Task brief: All of the data should be reproduced word for word, though its pictures must be omitted.

Data extracted from a collection

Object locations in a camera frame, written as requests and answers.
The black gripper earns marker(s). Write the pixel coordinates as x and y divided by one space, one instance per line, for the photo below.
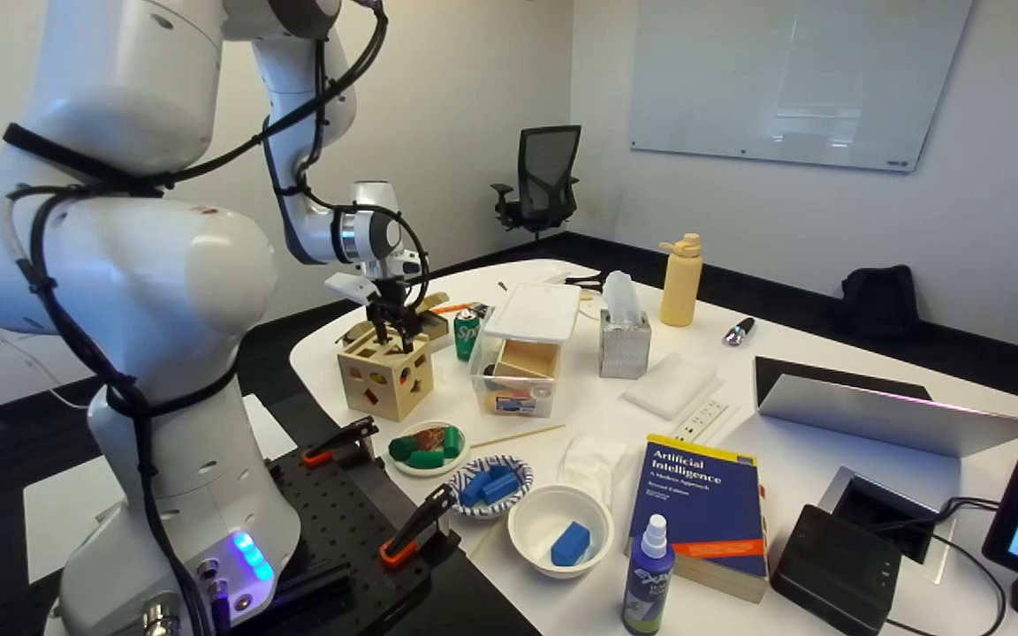
393 296

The wooden shape sorter lid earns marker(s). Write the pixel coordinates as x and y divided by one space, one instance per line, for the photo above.
353 346

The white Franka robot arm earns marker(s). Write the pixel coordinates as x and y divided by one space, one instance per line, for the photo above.
142 296

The wooden shape sorter box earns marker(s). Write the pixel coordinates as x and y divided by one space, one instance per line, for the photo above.
385 390

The green cylinder block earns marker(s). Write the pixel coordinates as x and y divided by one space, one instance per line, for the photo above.
400 450
454 440
424 459

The blue cylinder block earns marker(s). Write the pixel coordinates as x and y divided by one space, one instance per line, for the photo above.
472 494
499 481

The black box device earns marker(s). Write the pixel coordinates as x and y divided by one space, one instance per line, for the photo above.
833 571

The flat wooden tray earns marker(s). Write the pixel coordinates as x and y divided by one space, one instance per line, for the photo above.
438 310

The green cup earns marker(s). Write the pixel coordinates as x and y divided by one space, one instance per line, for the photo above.
464 337

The brown toy steak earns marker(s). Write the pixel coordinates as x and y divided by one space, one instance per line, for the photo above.
424 440

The white container lid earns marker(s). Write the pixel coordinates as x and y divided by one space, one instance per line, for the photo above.
530 313

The clear plastic container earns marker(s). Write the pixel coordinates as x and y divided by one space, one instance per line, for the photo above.
517 390

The thin wooden stick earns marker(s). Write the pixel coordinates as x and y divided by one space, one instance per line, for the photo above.
515 437

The blue patterned bowl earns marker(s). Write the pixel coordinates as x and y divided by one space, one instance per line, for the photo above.
466 512

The black office chair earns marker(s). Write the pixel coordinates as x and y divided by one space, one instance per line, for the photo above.
545 177

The white tissue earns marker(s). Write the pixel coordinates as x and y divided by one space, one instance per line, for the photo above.
619 296

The grey tissue holder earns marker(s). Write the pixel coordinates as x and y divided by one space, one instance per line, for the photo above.
623 349

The clear plastic wrap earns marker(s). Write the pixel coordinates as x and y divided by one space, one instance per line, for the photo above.
593 466

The white bowl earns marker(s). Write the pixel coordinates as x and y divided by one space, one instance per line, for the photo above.
538 523

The white paper pad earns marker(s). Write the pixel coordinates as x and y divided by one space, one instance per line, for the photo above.
668 388

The beige bottle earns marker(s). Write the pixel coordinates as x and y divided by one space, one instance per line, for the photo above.
678 284

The white remote control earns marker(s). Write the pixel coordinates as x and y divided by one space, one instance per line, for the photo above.
701 417

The black marker pen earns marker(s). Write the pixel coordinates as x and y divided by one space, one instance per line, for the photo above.
738 331

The blue book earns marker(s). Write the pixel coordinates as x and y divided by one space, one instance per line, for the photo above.
697 500

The blue spray bottle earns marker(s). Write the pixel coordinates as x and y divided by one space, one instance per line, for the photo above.
649 576

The whiteboard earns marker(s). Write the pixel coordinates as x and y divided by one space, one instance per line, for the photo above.
793 75

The black bag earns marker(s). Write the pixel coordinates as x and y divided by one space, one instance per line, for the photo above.
881 306

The silver laptop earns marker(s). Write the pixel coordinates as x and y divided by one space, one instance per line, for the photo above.
886 412

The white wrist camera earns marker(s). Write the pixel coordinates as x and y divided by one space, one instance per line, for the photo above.
351 288

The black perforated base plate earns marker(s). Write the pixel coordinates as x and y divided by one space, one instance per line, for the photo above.
351 518

Solution to the exercise:
Object locations in a camera frame, written as requests and answers.
The black gripper earns marker(s). Write the pixel coordinates as x and y divided by one space, one instance per line, for the photo below.
393 296

The wooden shape sorter lid earns marker(s). Write the pixel coordinates as x and y divided by one space, one instance per line, for the photo above.
353 346

The white Franka robot arm earns marker(s). Write the pixel coordinates as x and y divided by one space, one instance per line, for the photo above.
142 296

The wooden shape sorter box earns marker(s). Write the pixel coordinates as x and y divided by one space, one instance per line, for the photo above.
385 390

The green cylinder block earns marker(s). Write the pixel coordinates as x and y divided by one space, one instance per line, for the photo above.
400 450
454 440
424 459

The blue cylinder block earns marker(s). Write the pixel coordinates as x and y divided by one space, one instance per line, for the photo above.
472 494
499 481

The black box device earns marker(s). Write the pixel coordinates as x and y divided by one space, one instance per line, for the photo above.
833 571

The flat wooden tray earns marker(s). Write the pixel coordinates as x and y divided by one space, one instance per line, for the photo above.
438 310

The green cup earns marker(s). Write the pixel coordinates as x and y divided by one space, one instance per line, for the photo above.
464 337

The brown toy steak earns marker(s). Write the pixel coordinates as x and y divided by one space, one instance per line, for the photo above.
424 440

The white container lid earns marker(s). Write the pixel coordinates as x and y divided by one space, one instance per line, for the photo above.
530 313

The clear plastic container earns marker(s). Write the pixel coordinates as x and y divided by one space, one instance per line, for the photo above.
517 390

The thin wooden stick earns marker(s). Write the pixel coordinates as x and y divided by one space, one instance per line, for the photo above.
515 437

The blue patterned bowl earns marker(s). Write the pixel coordinates as x and y divided by one space, one instance per line, for the photo above.
466 512

The black office chair earns marker(s). Write the pixel coordinates as x and y divided by one space, one instance per line, for the photo above.
545 177

The white tissue earns marker(s). Write the pixel coordinates as x and y divided by one space, one instance per line, for the photo above.
619 296

The grey tissue holder earns marker(s). Write the pixel coordinates as x and y divided by one space, one instance per line, for the photo above.
623 349

The clear plastic wrap earns marker(s). Write the pixel coordinates as x and y divided by one space, one instance per line, for the photo above.
593 466

The white bowl earns marker(s). Write the pixel coordinates as x and y divided by one space, one instance per line, for the photo above.
538 523

The white paper pad earns marker(s). Write the pixel coordinates as x and y divided by one space, one instance per line, for the photo above.
668 388

The beige bottle earns marker(s). Write the pixel coordinates as x and y divided by one space, one instance per line, for the photo above.
678 284

The white remote control earns marker(s). Write the pixel coordinates as x and y divided by one space, one instance per line, for the photo above.
701 417

The black marker pen earns marker(s). Write the pixel coordinates as x and y divided by one space, one instance per line, for the photo above.
738 331

The blue book earns marker(s). Write the pixel coordinates as x and y divided by one space, one instance per line, for the photo above.
697 500

The blue spray bottle earns marker(s). Write the pixel coordinates as x and y divided by one space, one instance per line, for the photo above.
649 576

The whiteboard earns marker(s). Write the pixel coordinates as x and y divided by one space, one instance per line, for the photo above.
793 75

The black bag earns marker(s). Write the pixel coordinates as x and y divided by one space, one instance per line, for the photo above.
881 306

The silver laptop earns marker(s). Write the pixel coordinates as x and y divided by one space, one instance per line, for the photo above.
886 412

The white wrist camera earns marker(s). Write the pixel coordinates as x and y divided by one space, one instance per line, for the photo above.
351 288

The black perforated base plate earns marker(s). Write the pixel coordinates as x and y divided by one space, one instance per line, for the photo above.
351 518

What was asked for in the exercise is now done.